Positive parents are loving and supportive care of both parents. The parenting role is shifting its paradigm from fear-based to love-based. Positive parents also can be called 'conscious upbringing, "or always seek benefit for children in the long run. To achieve the goal of treating or rearing children in a way that today's children may morning healthy and successful adults, the central issues involved are as follows :

- The joy and harmony between father and mother are important prerequisites for a physically fit and mentally happy child.

- Maintaining harmony between parents and children is crucial for positive parents.

- Children should be allowed to explore and do things to increase their self-esteem so they can experience a happy, gratifying and fulfilling life.

- Parents' own behavior, attitudes, beliefs and values affect greatly the child's development. Therefore, parents must recognize their own belief system and how it may impact the lives of their children. Moreover, they should try to keep pace with the changing times.

- Children need unconditional love and support from their parents for healthy development. Rationality, argumentation, allowing sufficient time and answer questions is crucial for some of the parents. These parenting practices foster the same future behavior of their children.

- Supporting children's emotional at times when they need it most, so they do not feel abandoned or alone. It seems likely that a child who feels emotionally isolated senses a breach of trust and confidence of parents.

- Accept each child as an individual with his or her unique gifts and talents. Every child is different and therefore comparison with others is unjustified.

- Positive requests for children without forcing them to do something, do wonders.

- Showing positive emotions and appreciation for even the small work which the child will promote the development of trust and a secure self-image (i.e. "I feel good about myself and about my abilities"),.

- Listen carefully to your children and provide support and guidance.

- The relationship between parents with other members of the family, relatives and neighbors affect the general environment in which vulnerable children are.
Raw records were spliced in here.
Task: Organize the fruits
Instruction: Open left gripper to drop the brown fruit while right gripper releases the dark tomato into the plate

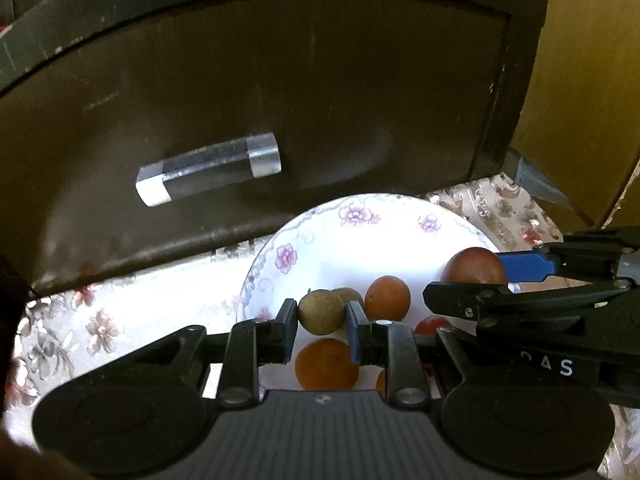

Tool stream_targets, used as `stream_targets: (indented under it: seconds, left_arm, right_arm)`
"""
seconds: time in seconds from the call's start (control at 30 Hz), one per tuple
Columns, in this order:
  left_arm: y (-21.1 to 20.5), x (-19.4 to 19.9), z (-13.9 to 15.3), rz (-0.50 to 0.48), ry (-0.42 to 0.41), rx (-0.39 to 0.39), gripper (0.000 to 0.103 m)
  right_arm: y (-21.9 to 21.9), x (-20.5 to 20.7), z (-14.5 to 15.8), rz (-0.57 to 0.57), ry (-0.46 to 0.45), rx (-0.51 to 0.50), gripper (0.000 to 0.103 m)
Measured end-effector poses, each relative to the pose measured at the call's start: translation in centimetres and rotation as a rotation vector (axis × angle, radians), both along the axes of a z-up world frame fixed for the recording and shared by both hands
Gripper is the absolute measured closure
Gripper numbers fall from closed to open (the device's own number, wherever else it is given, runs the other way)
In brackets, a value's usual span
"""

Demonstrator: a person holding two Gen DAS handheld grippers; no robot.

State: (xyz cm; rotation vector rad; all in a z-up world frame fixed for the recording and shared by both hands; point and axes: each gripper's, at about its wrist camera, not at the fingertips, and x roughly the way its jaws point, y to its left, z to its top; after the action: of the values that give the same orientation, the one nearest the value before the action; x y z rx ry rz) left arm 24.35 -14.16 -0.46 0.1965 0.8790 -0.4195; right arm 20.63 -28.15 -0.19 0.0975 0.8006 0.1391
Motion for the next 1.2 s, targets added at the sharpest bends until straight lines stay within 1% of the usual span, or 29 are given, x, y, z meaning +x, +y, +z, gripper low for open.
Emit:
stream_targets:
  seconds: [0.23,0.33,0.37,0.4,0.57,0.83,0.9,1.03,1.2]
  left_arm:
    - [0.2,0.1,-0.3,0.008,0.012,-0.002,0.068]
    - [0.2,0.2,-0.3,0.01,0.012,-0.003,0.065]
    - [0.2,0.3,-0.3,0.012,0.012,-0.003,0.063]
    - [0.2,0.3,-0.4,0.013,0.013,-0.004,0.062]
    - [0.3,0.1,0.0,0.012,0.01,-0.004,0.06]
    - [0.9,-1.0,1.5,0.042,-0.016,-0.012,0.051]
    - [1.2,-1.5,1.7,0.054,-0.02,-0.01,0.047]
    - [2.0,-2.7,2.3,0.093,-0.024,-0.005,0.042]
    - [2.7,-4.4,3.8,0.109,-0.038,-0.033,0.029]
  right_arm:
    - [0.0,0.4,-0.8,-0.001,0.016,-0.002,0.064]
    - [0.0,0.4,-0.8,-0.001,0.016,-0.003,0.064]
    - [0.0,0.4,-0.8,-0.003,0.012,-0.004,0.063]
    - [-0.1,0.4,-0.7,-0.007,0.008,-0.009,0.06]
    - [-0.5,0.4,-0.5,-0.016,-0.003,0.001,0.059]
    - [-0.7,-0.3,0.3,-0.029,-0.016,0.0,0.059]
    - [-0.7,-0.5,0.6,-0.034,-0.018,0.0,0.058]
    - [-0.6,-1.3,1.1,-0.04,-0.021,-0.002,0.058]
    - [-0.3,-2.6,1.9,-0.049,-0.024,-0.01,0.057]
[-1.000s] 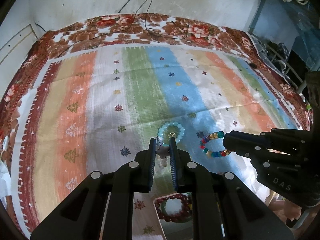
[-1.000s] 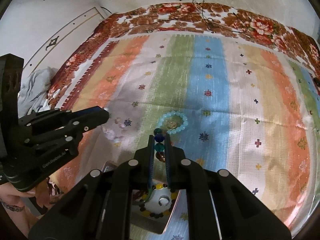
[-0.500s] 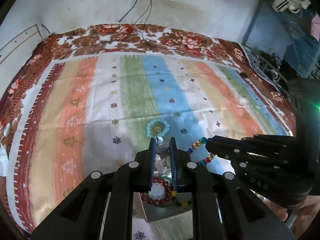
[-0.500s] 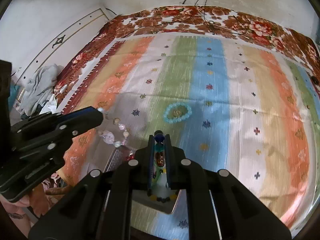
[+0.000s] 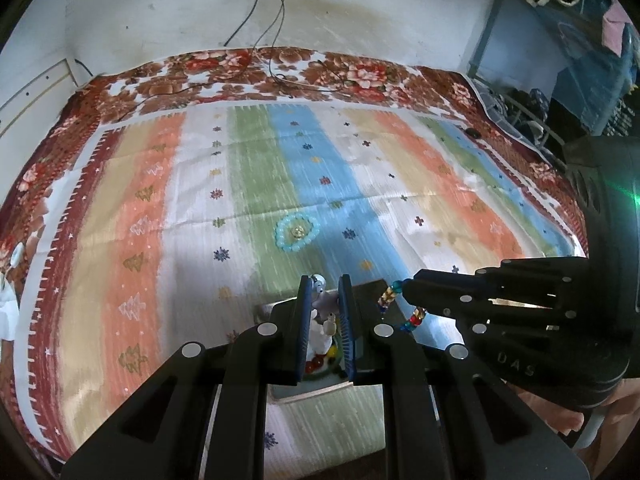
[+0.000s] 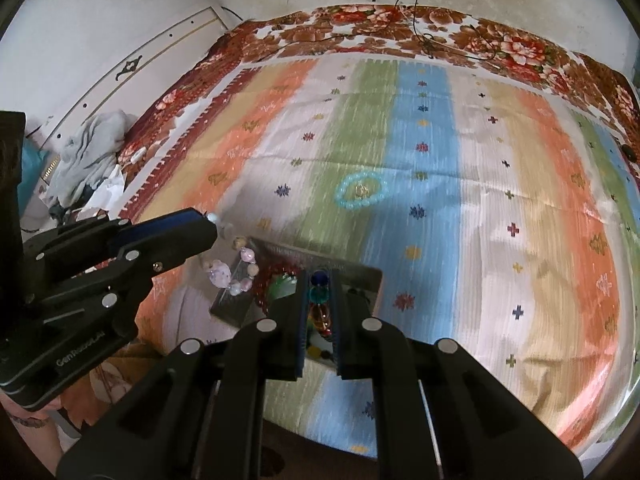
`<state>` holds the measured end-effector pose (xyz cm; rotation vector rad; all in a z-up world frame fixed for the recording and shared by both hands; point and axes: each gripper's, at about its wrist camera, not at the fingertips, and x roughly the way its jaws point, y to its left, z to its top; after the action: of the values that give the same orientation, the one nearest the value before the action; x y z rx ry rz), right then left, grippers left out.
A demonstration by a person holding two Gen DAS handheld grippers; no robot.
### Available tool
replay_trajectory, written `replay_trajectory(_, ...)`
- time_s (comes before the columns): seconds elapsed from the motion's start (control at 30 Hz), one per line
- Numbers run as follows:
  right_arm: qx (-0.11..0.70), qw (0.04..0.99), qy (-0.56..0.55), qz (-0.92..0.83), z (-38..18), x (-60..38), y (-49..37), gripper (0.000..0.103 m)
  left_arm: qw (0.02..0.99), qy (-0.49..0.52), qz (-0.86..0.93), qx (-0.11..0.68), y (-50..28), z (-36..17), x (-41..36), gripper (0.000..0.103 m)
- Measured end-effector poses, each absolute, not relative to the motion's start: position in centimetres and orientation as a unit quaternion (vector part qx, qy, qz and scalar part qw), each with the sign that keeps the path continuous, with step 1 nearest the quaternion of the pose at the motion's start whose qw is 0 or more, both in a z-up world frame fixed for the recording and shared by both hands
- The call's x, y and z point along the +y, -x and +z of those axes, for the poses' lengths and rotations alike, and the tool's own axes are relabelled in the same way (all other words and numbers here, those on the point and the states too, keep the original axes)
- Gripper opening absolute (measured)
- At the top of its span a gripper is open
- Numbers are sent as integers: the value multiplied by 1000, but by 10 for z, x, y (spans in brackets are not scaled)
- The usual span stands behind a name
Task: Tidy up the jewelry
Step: 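Carry the shell bracelet with left tool while right tool carries the rainbow bracelet to the tin, then open left tool inside the tin while right tool releases the rainbow bracelet there, then move both open tools to the aqua bead bracelet with the gold charm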
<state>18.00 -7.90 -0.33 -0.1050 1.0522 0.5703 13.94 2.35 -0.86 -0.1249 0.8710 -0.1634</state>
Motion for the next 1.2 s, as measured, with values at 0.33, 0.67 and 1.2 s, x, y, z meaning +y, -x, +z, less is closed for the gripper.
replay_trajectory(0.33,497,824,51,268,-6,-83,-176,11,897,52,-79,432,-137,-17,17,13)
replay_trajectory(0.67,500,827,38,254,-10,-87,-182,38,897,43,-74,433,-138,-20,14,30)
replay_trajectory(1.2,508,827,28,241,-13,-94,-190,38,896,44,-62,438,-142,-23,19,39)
- Parenting education through learning and practicing good parenting skills to raise and manage today's children is crucial. Today's children are more famous wise that have been exposed to many more situations than their parents, which can lead to feelings of incompetence and helplessness with their parents to handle their children.

Conclusion

Parenting is not an easy task. Becoming a parent is the easiest part, whereas being a conscious and positive parent is an important task. Parents are the most important role you stand in a lifetime. Parents who provide an encouraging environment for their children are rewarded when as adults, their children achieve a successful fit into the culture and society.

Parents concepts are deeply rooted in Indian families, because of a strong, continuous tradition of training young parents to accept, execute and establish lasting relationships and responsibilities with their children. Generally, the young mother introduced to the nuances of parenting in the form of "hands on" approach at her parents home, and led by her mother or an experienced family member. This practice could be the reason that the need for professional parent education is usually not expressed.

Effective parents allow children to build and develop positive behavior and good, solid self-concepts that are important to function fully as a healthy adult. Parents, as such, is heavily dependent on intra-familial issues, which play a significant role in their parents' achievements. But can parenting skills be enhanced if parents learn about themselves as a 'parent' and child development. Learn about stages of human development helps parents to understand their ever changing role in the lives of their children and also what is expected of a parent at each step. Finally, a father's love and influence are as important as a mother of a child's life. Fathers must overcome the internal and external barriers that exist to fulfill the duties as godfather.

Concept of parenting and parenthood varies by region, and vary in rural, urban and tribal areas in India.